STR 07   - 07 - -4pts
DEX 12   - 12 - 02pts
CON 14   - 14 - 05pts
INT 10   - 10 - 00pts
WIS 10   - 10 - 00pts
CHA 18+2 - 20 - 17pts

That DEX 12 can be safely move to INT or WIS, depending on your preference (I would advice to keep it on DEX, though)

With 25 points, bump that 12 to 14 and increase INT or WIS (I would advice WIS) to a 12.

If the pointbuy is lower, then the starting CHA 20 is not worth it, move it to 16 and redistribute the rest of the points.

For the first three levels, you should pick additional HP with your fav. class bonus instead of one more cantrip.
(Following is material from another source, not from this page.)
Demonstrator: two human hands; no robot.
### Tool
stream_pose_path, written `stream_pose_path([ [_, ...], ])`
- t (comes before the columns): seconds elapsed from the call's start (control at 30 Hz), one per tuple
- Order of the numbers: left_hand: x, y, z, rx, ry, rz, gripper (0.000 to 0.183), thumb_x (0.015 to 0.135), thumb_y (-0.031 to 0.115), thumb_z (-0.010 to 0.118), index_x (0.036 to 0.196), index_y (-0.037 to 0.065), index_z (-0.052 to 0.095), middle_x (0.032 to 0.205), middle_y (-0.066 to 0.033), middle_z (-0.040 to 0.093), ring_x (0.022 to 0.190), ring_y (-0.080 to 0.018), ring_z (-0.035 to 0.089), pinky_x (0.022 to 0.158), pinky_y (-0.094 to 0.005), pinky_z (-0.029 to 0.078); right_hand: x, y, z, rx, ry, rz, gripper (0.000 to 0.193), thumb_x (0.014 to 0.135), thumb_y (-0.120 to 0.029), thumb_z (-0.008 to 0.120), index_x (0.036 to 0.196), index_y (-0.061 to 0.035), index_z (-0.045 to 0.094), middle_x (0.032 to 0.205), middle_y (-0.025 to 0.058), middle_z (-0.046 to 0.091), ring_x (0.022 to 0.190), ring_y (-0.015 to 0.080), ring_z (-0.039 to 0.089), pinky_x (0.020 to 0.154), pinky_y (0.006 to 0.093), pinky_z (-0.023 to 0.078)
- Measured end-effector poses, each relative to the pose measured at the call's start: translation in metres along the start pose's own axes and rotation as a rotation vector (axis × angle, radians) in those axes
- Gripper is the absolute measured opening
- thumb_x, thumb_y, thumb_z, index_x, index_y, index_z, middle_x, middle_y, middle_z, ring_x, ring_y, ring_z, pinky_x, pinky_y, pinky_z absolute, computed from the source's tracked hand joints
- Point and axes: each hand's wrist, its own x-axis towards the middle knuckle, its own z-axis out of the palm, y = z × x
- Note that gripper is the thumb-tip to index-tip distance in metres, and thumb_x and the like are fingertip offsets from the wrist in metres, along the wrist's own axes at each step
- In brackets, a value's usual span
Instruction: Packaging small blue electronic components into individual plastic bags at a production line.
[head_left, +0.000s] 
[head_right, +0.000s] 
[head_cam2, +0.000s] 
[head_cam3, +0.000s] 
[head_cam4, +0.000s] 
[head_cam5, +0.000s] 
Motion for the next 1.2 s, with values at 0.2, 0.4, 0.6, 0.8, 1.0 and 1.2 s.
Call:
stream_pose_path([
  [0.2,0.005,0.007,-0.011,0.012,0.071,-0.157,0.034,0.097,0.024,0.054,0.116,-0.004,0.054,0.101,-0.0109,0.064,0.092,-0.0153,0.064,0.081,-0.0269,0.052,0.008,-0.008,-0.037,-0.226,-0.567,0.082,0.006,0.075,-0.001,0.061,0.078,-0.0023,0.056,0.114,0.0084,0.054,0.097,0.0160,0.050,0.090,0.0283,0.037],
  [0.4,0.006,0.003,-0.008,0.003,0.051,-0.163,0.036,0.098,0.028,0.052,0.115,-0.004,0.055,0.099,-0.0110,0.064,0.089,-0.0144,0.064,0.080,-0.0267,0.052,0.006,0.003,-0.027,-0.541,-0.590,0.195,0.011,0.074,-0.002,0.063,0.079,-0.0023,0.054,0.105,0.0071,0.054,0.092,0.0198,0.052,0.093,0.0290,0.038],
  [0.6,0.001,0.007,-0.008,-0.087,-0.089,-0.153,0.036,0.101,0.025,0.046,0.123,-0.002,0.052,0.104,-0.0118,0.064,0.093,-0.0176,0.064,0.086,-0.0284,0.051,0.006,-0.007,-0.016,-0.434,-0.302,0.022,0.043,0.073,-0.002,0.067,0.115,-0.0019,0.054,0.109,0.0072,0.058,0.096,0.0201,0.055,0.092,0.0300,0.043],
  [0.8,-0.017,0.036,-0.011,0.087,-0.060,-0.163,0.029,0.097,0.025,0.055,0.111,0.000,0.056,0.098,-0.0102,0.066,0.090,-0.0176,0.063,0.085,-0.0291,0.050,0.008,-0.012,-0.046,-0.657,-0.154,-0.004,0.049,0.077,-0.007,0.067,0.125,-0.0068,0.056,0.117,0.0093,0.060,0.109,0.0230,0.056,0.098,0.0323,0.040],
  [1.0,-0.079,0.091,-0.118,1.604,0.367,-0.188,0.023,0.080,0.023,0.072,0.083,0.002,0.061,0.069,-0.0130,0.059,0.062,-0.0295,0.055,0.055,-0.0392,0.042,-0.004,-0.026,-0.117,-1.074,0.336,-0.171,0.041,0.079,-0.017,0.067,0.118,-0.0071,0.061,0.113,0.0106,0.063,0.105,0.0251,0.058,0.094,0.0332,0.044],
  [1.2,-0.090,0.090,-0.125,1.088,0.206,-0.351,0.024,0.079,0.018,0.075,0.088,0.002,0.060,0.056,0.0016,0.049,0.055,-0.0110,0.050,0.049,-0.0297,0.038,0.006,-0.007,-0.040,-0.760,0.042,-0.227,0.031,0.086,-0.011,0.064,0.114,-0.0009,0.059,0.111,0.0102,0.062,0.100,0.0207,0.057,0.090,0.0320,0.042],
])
Cantrips aren't worth it, 4 is more than enough.

Spell choice makes or breaks a sorcerer, and the correct management of metamagic feats on higher levels will be essential to your blasting potential. There is a sorcerer guide on the SRD somewhere that has great advice on spell choice and metamagic, try to look it up.


----------



## harikus (Jul 12, 2013)

I think tat makes sense, all of it.  I may just not worry about drow for pathfinder.  If our campaign I not high powered I may go with the ifrit wishcrafter.  I think I could get some laughs out of it many times a session.  Lol.  Although it might be funny to drag a random jerk around who tried to killme.  Lol. I like


----------



## harikus (Jul 12, 2013)

If it looks like I can be the face or leader, would it make more sense t try for 12 int?  Then take umd spellcraft and bluff?


----------



## Empirate (Jul 13, 2013)

Sorcerers in general have the least incentive of all base classes to invest in skills: not only do they get a low amount of skillpoints, they also have few good class skills, and Int is a stat most would rather dump or keep middling at best (seeing how Cha, Con and Dex might all be priorities).

That said, if you're a human, you could go for some skills, like the ones you mentioned. In that case, 12 Int would net you 4 skillpoints per level, which is actually enough to warrant thinking about skillpoint spending. If you're playing an Ifrit, I simply wouldn't bother. Int 10 would be enough for me in this case, just spending points on Spellcraft and UMD. Bluff and Fly must remain afterthoughts in this case, for when you feel you have a point or two to spare not maxing Spellcraft. Getting at least 1 rank in either is important for the class skill bonus, but more than that is probably not warranted.

Note that some spells can substitute for skills. Being a face can be done with a little help from Charm Person, for example.



Further note for an advanced skill-based concept: dipping a level of Oracle can actually be pretty nice for Sorcerers if you can stand the delayed spellcasting progression. Pick the Lore mystery for Sidestep Secret (dumping Dex in the process) and all Knowledges as class skills; pick up Extra Revelation for Focused Trance and/or Lorekeeper. That will set you up to be quite the know-it-all without spending many points on Knowledge skills. Human and Int 12+ is still recommended with this, but with Sidestep Secret, you can dump Dex more or less carefree and put some more points in Int.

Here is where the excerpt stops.